The following data has a line with "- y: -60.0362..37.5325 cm" and a line with "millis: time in". Write out exactly those lines and all the lines between them.

───── DATA FOR PROCESSING ─────

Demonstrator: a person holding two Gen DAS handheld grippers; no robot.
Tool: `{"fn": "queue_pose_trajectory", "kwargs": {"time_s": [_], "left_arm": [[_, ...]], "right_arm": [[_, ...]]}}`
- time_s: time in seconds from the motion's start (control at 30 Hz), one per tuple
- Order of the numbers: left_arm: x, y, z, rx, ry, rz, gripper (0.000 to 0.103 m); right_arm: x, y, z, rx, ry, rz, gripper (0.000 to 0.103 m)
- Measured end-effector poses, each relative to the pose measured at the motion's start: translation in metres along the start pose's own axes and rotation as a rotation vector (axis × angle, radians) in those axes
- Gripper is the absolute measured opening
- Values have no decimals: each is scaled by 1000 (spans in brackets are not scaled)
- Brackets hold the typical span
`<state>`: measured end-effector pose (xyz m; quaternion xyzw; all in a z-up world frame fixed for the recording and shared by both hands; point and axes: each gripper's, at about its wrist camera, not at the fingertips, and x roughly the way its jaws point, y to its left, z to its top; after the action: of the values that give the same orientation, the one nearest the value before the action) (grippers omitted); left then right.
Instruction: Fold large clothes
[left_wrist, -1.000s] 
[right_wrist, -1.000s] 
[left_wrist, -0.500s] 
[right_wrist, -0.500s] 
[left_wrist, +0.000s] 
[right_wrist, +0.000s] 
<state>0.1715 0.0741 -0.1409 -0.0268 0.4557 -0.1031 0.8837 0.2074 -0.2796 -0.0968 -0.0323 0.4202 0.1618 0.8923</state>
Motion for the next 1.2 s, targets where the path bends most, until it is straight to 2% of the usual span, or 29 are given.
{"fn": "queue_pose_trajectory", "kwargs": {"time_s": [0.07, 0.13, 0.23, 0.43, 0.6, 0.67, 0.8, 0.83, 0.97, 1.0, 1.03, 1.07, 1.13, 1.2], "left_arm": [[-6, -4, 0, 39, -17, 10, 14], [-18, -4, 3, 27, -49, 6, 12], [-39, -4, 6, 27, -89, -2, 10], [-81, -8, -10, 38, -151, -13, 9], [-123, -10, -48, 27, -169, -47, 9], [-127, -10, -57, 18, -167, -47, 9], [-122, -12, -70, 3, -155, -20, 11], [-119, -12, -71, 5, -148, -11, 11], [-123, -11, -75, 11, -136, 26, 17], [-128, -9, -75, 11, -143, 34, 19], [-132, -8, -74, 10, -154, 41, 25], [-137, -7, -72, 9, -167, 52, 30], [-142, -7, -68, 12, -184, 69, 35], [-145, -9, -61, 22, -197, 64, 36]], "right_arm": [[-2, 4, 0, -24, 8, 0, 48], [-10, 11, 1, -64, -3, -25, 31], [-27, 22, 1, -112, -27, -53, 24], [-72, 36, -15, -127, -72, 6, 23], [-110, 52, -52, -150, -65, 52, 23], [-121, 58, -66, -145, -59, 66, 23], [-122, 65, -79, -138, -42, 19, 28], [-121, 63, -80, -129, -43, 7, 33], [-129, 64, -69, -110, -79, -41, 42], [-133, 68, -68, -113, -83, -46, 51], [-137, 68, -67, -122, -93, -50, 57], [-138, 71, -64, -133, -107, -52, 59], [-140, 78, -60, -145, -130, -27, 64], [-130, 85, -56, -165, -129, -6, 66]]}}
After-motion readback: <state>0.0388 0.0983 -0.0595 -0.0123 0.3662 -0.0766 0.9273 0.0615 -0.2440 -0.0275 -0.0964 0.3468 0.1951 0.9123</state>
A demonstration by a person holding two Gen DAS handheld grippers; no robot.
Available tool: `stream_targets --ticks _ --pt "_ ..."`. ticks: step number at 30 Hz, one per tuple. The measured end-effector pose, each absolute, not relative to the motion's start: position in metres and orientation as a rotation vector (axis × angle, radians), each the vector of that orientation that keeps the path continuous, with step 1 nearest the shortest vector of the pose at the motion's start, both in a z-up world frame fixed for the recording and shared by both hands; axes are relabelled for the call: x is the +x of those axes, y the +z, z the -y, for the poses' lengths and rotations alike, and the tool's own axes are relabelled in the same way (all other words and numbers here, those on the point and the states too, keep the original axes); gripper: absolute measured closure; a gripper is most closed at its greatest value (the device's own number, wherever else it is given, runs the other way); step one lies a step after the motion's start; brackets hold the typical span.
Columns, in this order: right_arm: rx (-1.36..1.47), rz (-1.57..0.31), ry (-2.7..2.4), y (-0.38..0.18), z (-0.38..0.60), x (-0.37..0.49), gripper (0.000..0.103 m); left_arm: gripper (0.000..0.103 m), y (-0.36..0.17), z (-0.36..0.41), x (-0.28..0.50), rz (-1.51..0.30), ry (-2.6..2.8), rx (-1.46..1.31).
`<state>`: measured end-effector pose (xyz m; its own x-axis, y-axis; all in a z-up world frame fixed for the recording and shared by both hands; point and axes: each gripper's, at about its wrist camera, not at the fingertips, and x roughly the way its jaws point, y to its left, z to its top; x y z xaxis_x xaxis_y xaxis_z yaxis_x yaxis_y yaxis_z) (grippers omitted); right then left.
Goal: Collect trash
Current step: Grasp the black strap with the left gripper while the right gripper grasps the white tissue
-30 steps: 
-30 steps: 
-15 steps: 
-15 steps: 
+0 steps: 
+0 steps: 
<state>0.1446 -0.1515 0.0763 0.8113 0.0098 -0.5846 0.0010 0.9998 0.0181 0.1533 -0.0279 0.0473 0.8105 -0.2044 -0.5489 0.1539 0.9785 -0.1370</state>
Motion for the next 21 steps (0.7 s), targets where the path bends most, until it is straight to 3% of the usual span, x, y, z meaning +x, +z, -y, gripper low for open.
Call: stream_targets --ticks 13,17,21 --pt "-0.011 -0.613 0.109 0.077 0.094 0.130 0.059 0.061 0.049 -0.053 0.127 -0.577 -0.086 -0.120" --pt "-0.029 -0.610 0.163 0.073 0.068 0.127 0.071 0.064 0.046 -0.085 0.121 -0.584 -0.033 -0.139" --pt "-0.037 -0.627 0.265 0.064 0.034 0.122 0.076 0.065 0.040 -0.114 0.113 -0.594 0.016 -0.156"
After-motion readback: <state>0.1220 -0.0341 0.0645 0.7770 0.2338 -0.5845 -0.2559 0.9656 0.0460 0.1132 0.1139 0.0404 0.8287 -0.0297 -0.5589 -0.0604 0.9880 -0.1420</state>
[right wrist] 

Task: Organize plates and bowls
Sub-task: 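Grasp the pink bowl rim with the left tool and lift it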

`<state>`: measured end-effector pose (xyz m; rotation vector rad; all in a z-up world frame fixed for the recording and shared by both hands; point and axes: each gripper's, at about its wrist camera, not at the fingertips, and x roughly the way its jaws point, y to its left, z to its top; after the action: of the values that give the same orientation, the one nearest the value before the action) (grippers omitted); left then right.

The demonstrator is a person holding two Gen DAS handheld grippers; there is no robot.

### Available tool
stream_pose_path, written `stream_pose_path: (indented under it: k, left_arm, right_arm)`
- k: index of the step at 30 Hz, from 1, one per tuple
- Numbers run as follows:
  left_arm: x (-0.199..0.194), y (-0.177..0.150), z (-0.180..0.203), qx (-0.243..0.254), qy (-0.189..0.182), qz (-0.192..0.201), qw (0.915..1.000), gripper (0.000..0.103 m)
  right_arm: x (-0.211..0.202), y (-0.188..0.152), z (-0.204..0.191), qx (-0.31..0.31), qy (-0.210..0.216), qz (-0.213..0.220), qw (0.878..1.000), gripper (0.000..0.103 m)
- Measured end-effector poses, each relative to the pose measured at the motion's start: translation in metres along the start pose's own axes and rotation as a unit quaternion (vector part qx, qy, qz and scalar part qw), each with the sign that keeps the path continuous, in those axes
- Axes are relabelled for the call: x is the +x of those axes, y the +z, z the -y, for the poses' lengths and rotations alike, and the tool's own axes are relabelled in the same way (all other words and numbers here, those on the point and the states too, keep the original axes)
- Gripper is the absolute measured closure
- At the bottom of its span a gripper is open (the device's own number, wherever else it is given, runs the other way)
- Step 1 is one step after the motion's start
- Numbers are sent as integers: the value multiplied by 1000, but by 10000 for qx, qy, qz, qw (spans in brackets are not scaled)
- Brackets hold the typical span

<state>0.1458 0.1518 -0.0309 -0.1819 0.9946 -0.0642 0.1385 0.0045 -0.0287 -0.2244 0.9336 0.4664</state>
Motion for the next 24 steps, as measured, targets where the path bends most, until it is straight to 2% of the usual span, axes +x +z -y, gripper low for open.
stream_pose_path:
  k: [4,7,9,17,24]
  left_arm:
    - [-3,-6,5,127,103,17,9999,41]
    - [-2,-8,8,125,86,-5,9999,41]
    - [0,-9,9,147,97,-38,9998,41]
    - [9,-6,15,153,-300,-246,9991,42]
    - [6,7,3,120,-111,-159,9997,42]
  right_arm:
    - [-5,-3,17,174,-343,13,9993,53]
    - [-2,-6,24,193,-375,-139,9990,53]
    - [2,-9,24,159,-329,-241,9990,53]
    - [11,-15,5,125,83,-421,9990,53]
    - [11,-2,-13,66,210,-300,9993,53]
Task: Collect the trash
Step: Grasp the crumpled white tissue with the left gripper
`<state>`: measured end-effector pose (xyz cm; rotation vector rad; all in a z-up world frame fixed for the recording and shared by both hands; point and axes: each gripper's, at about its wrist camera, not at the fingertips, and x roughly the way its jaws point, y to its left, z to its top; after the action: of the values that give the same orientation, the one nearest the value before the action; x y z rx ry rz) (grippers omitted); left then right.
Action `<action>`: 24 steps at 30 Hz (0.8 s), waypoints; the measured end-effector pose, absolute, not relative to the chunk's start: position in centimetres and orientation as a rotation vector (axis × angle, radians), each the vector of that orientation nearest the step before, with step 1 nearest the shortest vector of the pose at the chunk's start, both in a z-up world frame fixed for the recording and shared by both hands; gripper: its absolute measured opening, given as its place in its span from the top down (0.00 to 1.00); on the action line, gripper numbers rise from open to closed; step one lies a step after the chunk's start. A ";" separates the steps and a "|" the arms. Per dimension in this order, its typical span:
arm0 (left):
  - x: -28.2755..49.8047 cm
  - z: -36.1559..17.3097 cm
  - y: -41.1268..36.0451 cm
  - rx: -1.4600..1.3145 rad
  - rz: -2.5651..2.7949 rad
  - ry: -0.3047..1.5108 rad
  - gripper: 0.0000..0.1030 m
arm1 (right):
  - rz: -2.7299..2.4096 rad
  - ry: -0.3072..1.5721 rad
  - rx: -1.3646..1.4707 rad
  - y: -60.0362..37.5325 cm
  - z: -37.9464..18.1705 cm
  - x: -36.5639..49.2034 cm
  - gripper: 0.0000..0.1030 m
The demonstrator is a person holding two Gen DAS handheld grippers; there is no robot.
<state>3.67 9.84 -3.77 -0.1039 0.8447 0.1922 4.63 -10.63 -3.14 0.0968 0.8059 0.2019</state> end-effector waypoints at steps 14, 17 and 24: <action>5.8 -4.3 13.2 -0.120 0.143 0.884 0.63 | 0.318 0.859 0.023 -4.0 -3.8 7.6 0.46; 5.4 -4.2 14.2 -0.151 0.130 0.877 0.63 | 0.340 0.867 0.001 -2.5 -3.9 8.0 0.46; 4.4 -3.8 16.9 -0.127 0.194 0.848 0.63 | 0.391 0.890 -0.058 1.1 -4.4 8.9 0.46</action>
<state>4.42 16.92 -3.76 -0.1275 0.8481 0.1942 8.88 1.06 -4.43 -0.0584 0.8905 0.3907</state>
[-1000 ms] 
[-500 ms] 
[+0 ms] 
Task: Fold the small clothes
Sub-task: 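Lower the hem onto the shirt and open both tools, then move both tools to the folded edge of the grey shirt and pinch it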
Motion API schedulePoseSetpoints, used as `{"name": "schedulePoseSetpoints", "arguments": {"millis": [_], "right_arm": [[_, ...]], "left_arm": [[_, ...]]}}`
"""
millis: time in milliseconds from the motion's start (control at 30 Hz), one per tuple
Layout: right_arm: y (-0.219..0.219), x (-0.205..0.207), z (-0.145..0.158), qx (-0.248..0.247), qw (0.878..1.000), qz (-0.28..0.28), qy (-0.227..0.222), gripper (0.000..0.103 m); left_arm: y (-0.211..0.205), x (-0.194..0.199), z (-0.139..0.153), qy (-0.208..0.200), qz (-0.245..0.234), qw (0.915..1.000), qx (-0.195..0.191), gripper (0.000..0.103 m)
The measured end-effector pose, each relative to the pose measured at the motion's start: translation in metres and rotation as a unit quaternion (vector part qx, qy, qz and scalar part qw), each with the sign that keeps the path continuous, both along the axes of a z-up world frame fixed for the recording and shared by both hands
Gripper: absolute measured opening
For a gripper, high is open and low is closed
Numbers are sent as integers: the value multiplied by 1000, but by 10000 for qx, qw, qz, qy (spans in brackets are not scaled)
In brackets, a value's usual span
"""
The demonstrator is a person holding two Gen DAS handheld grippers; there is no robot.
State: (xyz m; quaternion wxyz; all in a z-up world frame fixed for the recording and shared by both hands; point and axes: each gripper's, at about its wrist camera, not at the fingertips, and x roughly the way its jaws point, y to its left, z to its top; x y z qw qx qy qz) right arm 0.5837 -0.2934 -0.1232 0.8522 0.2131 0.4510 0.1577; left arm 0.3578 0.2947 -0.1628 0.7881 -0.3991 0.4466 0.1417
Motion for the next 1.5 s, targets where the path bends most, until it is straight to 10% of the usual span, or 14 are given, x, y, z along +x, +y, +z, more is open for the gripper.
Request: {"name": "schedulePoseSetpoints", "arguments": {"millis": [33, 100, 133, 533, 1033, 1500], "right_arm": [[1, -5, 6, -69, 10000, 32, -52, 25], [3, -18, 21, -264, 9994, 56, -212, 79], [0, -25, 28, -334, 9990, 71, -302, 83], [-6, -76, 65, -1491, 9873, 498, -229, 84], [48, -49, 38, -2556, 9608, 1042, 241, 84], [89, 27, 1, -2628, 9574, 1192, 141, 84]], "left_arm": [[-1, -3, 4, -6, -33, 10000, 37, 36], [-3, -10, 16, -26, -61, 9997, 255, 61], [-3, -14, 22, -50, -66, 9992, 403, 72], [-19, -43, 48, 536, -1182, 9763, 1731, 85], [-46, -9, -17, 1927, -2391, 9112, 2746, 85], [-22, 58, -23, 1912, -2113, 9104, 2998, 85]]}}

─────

TASK SOLUTION:
  - y: -60.0362..37.5325 cm
  - z: -37.9464..18.1705 cm
  - x: -36.5639..49.2034 cm
  - gripper: 0.0000..0.1030 m
The demonstrator is a person holding two Gen DAS handheld grippers; there is no robot.
<state>3.67 9.84 -3.77 -0.1039 0.8447 0.1922 4.63 -10.63 -3.14 0.0968 0.8059 0.2019</state> end-effector waypoints at steps 14, 17 and 24: <action>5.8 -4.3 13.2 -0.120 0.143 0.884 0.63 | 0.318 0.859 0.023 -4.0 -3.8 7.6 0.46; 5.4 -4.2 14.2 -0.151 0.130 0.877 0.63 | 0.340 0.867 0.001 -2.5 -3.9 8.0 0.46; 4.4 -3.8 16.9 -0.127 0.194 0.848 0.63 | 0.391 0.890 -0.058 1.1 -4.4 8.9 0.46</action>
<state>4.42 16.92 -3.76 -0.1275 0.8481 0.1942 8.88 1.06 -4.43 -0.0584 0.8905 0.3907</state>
[-1000 ms] 
[-500 ms] 
[+0 ms] 
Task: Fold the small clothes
Sub-task: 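Lower the hem onto the shirt and open both tools, then move both tools to the folded edge of the grey shirt and pinch it
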Motion API schedulePoseSetpoints, used as `{"name": "schedulePoseSetpoints", "arguments": {"millis": [_], "right_arm": [[_, ...]], "left_arm": [[_, ...]]}}`
"""
millis: time in milliseconds from the motion's start (control at 30 Hz), one per tuple

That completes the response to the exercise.